Environmental Disclosures in Global Supply Chains

June 14 | By Dean Sevin Yeltekin

Professor Christian Opp explains why plans to reduce CO2 emissions must account for foreign trade partners and environmental disclosures.

When it comes to confronting global warming, there is a crowded chess board of governments and firms striving to maximize profit and protect global trade while ensuring emissions targets are met. In ongoing work, “Environmental Disclosures in Global Supply Chains,” Professor Opp and his co-author, Xingtan Zhang (Associate Professor of Finance at the Cheung Kong Graduate School of Business in Beijing), take a closer look at the tools governments use to incentivize greener business practices internationally, making the argument that an optimal tax policy takes incentives for disclosures in foreign countries into account.

Below are four key takeaways from their research:

1)    State-level policy must take a global view.

We would be hard-pressed to identify a more fully global policy problem than climate change—or a more complex one to solve. Professor Opp is from Germany, where most of the population is deeply concerned about the increasingly devastating effects of climate change, from displaced populations and political instability to food insecurity and poor air quality. But the countries that are most committed to environmental goals can only accomplish so much on their own when most pollution and emissions originate from activities outside their borders. The U.S., EU, and China are the top polluters in terms of carbon emissions (see Figure 1 below). When developing policy solutions, countries like Germany must start by recognizing that they are only one small piece of the puzzle. To have any chance of moving the needle in the right direction, they must pull their primary lever of influence: trade relationships.


This graph plots total emissions for the United States, China, and the EU as measured by megatons of carbon dioxide equivalent per year (Climate Action Tracker, 2023).

2)    The impact of domestic policy hinges on environmental disclosures by foreign firms.

Many countries like Germany have focused on measuring and influencing the environmental footprint of their domestic firms. However, since production nowadays largely occurs in global supply chains, such efforts typically lead to a reliance on environmental disclosures from international trade partners.
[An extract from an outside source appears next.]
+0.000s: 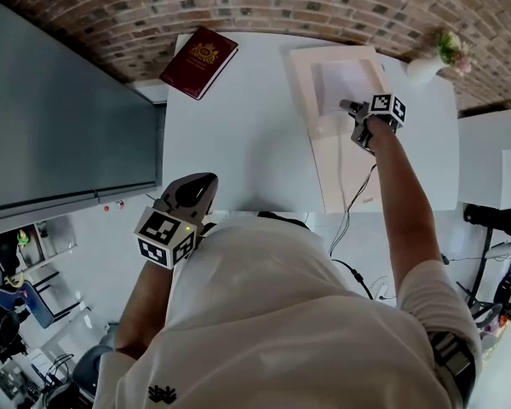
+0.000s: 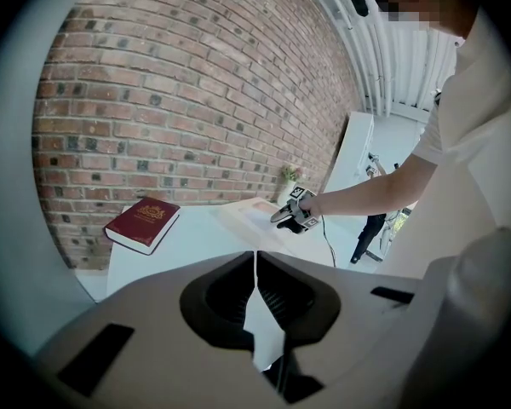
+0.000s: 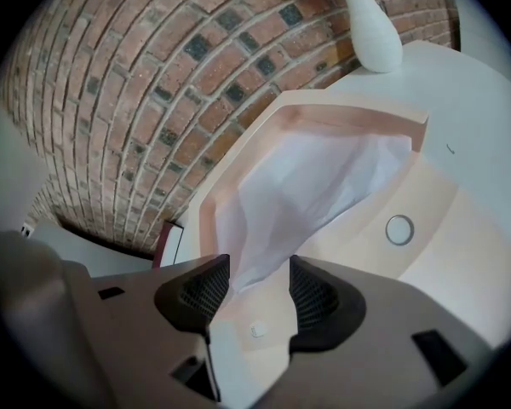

Depending on the rules and regulations in foreign countries, such disclosures may be largely voluntary and often far from transparent or reliable. As a result, measuring and influencing environmental standards is a far more complex task than it might seem at face value.

3)    Foreign trade partners are incentivized to share information —but not everything.

Consider a firm like Apple that is producing iPads and iPhones in China. From sourcing the metal to assembling a final product, the process is energy intensive and leads to CO2 emissions. When negotiating supply chain contracts with Apple, foreign firms have a natural incentive to retain private information about their production practices—whether because of trade secrets or because it improves their bargaining position. However, at the same time, just like in the case of selling a used car, sellers also have incentives to provide some information because not doing so could jeopardize a transaction from occurring in the first place. Thus, foreign trade partners generally provide partial disclosures to their supply chain partners. Moreover, once governments enter the picture with rules and regulations that use those disclosures, this creates a feedback effect on firms’ strategic information sharing.

4)    Standard tax approaches can backfire when environmental disclosures by foreign trade partners are voluntary.

A typical introductory macroeconomic course covers the Pigouvian tax concept, whereby a government should tax an activity like pollution at a level that is equal to the external costs that activity places on society. If a domestic firm’s sourcing from a foreign supply chain partner results in $1 billion worth of environmental damages, for example, then it would be taxed $1 billion under a Pigouvian tax. However, in the real world, a Pigouvian tax approach can backfire for several reasons. First, it fails to account for the feedback effect it creates on foreign firms’ disclosure incentives. If firms with brown production practices were penalized heavily, foreign firms’ disclosures would respond by becoming less informative. Yet imposing a Pigouvian tax itself requires accurate information about the environmental footprint of those producers, such as their CO2 emissions.

Second, domestic households benefit when well-established local firms can exercise market power in sourcing inputs internationally. This is because cost savings are passed on to domestic consumers. Yet this task is complicated by the fact that foreign firms have private information about their production practices and associated actual costs. A Pigouvian tax approach ignores these concerns and tends to overtax the sourcing of inputs, relative to an optimal approach. Instead of trying to impose a tax equal to the average damage caused by a foreign source, states are then better off imposing a tax that errs on the lower side.

It may seem like a counterintuitive regulatory approach, but when factoring in strategic environmental disclosures by foreign trade partners, less may be more.

Christian Opp is an associate professor of finance at Simon Business School. His work analyzes financial institutions’ and markets’ impact on allocations, with a particular focus on the role of informational frictions.